Inevitably, I am transported into a pre-teen room around the year 1974. There are posters of pop stars taken from glossy colour magazines on the walls; Marc Bolan, Elton John, David Essex, Abba, Alvin Stardust… Two of the room’s walls are painted orange, the other two brown. Opposite the bed, there is a desk with a plastic turntable, one of those portable things with the speaker in the lid. It is playing ‘Co-Co,’ an earlier single by the Sweet. A pair of wide-flared jeans hang over the back of a chair, and by the closed door there’s a pair of purple platform shoes.

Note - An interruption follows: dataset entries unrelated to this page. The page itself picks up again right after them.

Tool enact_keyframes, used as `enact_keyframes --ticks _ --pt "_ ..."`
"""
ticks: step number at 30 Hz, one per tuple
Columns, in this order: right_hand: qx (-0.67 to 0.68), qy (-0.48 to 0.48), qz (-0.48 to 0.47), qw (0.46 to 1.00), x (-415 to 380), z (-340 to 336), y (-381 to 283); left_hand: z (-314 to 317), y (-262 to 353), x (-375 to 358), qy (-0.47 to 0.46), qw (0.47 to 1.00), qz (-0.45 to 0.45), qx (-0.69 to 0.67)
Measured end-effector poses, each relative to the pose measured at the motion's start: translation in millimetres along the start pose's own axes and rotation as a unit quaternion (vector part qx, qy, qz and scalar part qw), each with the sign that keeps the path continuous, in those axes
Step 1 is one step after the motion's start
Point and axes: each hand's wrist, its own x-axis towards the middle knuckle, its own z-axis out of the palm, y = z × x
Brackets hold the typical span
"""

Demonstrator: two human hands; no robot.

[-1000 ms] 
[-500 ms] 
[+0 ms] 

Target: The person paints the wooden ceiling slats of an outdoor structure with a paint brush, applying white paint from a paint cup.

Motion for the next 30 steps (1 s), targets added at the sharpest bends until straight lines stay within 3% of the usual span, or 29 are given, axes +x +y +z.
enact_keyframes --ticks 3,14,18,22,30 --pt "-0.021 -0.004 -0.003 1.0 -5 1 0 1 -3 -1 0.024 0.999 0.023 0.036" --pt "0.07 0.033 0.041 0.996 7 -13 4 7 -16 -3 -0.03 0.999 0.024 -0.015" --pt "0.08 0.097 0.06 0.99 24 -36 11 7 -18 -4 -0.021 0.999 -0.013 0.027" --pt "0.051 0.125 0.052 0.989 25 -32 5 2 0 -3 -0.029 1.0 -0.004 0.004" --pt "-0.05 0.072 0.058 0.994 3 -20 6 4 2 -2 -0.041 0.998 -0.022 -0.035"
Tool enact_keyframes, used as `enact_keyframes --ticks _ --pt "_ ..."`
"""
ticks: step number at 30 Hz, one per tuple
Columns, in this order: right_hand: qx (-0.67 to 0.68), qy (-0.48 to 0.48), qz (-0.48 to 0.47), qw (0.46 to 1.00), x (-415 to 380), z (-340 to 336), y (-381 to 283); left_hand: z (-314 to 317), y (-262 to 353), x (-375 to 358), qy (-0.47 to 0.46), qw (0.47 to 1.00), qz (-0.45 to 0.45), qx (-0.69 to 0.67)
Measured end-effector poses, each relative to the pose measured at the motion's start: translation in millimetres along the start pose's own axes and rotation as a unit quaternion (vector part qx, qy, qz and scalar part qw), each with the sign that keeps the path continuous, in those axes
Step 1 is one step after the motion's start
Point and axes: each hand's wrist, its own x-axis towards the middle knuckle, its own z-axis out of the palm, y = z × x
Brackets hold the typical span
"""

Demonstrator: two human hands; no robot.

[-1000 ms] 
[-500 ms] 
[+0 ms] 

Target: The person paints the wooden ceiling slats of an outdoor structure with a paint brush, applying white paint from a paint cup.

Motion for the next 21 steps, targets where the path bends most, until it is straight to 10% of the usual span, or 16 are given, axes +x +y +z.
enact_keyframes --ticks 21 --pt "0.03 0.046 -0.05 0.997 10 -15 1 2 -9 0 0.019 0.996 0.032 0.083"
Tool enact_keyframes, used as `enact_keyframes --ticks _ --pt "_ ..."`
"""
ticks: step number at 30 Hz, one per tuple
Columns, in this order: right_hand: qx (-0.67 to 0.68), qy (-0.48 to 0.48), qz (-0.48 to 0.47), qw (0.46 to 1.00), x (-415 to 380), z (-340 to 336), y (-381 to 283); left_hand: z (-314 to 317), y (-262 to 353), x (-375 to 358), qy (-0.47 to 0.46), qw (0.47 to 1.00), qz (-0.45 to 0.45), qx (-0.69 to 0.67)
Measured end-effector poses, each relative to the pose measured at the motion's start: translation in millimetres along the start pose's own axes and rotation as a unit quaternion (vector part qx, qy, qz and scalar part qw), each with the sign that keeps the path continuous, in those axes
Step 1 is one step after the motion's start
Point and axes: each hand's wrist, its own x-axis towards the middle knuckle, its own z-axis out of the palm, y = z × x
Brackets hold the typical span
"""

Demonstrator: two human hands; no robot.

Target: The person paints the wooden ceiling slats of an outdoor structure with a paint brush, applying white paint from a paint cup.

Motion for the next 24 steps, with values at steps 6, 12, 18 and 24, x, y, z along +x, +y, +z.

Is it my room? Maybe, but these images are only half-remembered, and Ian Button’s Papernut Cambridge are not about pastiche. 

Although seemingly radio-friendly, most of ‘Outstairs Instairs’ might never bother the airwaves; the lyrics are too explicit, although not in a way that would get them banned. 

Instead, for example, the refrain on ‘Not Even Steven’ goes: “I remember something Steven said, sometimes the butter is too hard for the bread.” Not really hit material. These songs are too abstruse, and too full of complications. To put it in 70s terms: too much of 10CC’s ‘I’m not in love’ and too little of Ricky Wilde’s ‘I am an astronaut’.

In a sense, this is easy listening made hard.

But just to prove the rule, there are some standout exceptions. Toy-town pop opener ‘Buckminster Fullerene’ could easily have been on Top of the Pops. A band like Paper Lace would have killed for its instantly memorable bubblegum refrain and singing-drummer friendly beat.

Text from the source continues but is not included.